About this task
Pick every line with "list" from the material below.
________________________________________
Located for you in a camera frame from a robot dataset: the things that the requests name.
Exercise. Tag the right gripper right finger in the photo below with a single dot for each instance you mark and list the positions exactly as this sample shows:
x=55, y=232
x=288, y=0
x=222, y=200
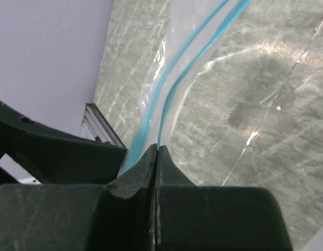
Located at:
x=190, y=217

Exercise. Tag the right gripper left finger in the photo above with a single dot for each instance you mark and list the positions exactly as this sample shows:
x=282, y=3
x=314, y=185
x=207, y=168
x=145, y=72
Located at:
x=78, y=217

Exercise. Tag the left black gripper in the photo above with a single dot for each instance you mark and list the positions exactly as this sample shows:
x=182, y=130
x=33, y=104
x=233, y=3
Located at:
x=56, y=157

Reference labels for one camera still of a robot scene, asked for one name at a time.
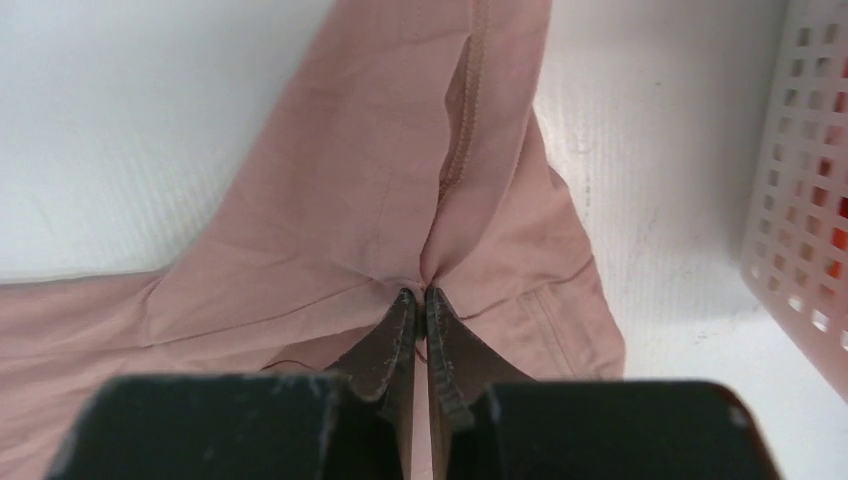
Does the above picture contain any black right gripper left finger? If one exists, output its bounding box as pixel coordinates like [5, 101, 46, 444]
[324, 289, 418, 479]

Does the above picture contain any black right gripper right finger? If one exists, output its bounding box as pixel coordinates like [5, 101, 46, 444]
[425, 287, 532, 479]

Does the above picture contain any dusty pink graphic t-shirt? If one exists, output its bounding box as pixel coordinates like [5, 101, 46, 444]
[1, 1, 625, 479]

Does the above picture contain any white plastic laundry basket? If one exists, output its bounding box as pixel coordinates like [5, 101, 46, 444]
[741, 1, 847, 398]

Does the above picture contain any orange t-shirt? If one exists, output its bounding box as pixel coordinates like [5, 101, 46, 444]
[813, 57, 847, 281]
________________________________________
Result of this exercise
Exercise. Tag the right gripper right finger in the photo below with a single dot for each instance you mark and list the positions exactly as this sample shows:
Exercise. Tag the right gripper left finger in the photo above with a single dot for each instance you mark and list the positions exactly as this sample shows:
Exercise. Tag the left black gripper in the photo above with a single dot for each instance you mark and list the positions exactly as this sample shows:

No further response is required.